I agree. The true test is having a house thermometer set in a constant position and monitoring it while you feed two 40 lb bags thru the stove on exactly the same settings. Then, measure the time it takes to empty the stove on each pellet brand. I strongly doubt there will be any measurable difference. Around these parts, Eastern Ember gets the nod from most, although the Cozy Comfort spec out better on the bag.


----------



## gutterboy2ca (Oct 17, 2008)

Ohh, yeah, DiggerJim, go complicate things now, lol.Just when i thought i was getting somewheres.Naw, your prob right,think i'll wait till it gets colder though to do a full 40lb bag burn time test,as its too hot in here at these temps to leave it running on 1/2 way(only place it stays running) so i'll wait till temp drops to 30F constant to do those tests.Hopefully i'll have my 3 sec timer in by Mon and see if it makes a diff on Low settings for reliability...


----------



## Pellet1 (Oct 17, 2008)

Keep us posted on that 3 second timer. ;-)


----------



## samandlillie (Oct 18, 2008)

Nova Scotia pellet burners.

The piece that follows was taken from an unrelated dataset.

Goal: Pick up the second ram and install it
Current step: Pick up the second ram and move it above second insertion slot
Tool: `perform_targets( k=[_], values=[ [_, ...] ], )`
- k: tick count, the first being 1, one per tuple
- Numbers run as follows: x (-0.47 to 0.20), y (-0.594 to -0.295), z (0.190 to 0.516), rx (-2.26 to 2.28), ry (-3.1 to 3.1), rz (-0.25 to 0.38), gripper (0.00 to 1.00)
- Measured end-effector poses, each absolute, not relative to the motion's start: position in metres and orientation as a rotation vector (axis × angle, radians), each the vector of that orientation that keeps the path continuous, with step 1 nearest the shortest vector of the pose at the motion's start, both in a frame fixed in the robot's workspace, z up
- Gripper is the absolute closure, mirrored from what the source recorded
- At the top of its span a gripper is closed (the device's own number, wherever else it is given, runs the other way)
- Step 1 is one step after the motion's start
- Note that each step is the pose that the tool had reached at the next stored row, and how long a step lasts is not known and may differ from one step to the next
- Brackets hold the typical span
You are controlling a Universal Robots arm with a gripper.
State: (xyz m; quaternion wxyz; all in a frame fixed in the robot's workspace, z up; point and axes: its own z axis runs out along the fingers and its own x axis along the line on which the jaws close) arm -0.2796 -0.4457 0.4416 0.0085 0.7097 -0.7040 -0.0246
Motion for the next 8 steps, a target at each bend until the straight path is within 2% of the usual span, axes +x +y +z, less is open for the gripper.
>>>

I noticed that eastern embers pellets jumped up in price this year, from 4.69 to 5.99 per bag. . Has this happened in your area this year?
Wayne in Windsor,NS.


----------



## gutterboy2ca (Oct 18, 2008)

on that same note, anyone know what brand Canadian Tire sells? i see there on sale this week for $4.99/bag, when i called to see if they were in, she said no but any day, come get a Rain check.Like to know what company they use first though.
 Curries  hardware-Woodstock NB =LG-Granules--($4.99/Bag/Pallet)--$5.25/bag individual
 Kent Bld Cnter = Cozy Comfy-----------($5.50/Bag) by pallet.. $5.99/Bag individual
 All Home hardware Franchises-- Eastern Embers---------(5.99/Bag)
 Canadian Tire Corp--Type Unknown----($4.99/Bag)


----------



## 56 chevtruck (Oct 20, 2008)

canadian tire sells eastern embers here in nova scotia they did last year. i tried all three brands eastern embers , comfy cozy, and lg, eastern embers burn the hottest in my ef 3 using same exact setting wife said is stove on with comfy cozy ? i said yeah. she said those pelletS suck. LG heat output simular to  cozy. my vote is for eastern embers. only advantage i seen to other 2 brands is glass didnt get as dirty. gutter boy unless comfy cozy changed their pellets in the last couple weeks heat is more with eastern .gotta get me on of those probes though


----------



## gutterboy2ca (Oct 20, 2008)

Wow, 56, wondering if the diff may be in the 3 sec module as opposed to the 1 sec garbage i have in.My test results after last nite were totally opposite.Very dissapointed in Eastern Embers, (well not totally)Managed to Grab 2 bags to test with at Home hardware,ran them on Med from 12 yesterday, till it Ran dry at 2PM this afternoon,yeilding 26hrs burntime and a temp of only 200F from the digital thermo, Ash was considerably more then LG Granules, but Less then Cozy Comfy. Not sure if i wanna cry or laugh, as i just ran to Canadiantire and ordered a Pallet on there sat sale for $4.99/Bag, with a 20% Manditory deposit, well, if there Eastern Embers, and i so far don,t like em, it shouldn,t be hard to sell the pallet at $4.99/Bag. But i'm def Leaning towards a pallet of Cozy Comfy for my best heat Value, next step is to test Runtime on a bag tonite of the C.C and see how they compare that way...Before i change the timer..


----------



## Pellet1 (Oct 20, 2008)

As far as I know, Eastern Ember have only one pellet mill--in Milford, NS. However, I guess it is entirely possible for any batch run to vary from any other. I have only burned EE pellets, but those around here who have been burning for years, say that EE are the best available. Apparently, only NS spruce saw dust and no bark or any other filler. But who knows??

Is this timer day????


----------



## gutterboy2ca (Oct 20, 2008)

They are def the Darkest of all 3 for some reason,pellet size is more consistant then the other 2 with average longest being only 1 inch,maybe 10%, rest only 1/2 inch consistantly.We noticed a slight Odor with E.E,kinda like when you saw melamine or particle board,and a few total Black Pellets,like a saw burn on wood,not sure whats with them,prob nothing..


----------



## ShaneR34 (Oct 21, 2008)

Kinda hi-jacking the thread a little...

but, for the EF3 owners in here (with a 3 second timer...sorry gutterboy,lol). What does your flame look like with feed rate at medium? Mine seems to be (most of the time) close to picture 2 above, while burning "lower" for the other times.  As I'm getting to the point where we will be leaving on 24/7 (we did last night and all day today) I'm still unsure if it's burning as it should: although I'm fairly sure it is.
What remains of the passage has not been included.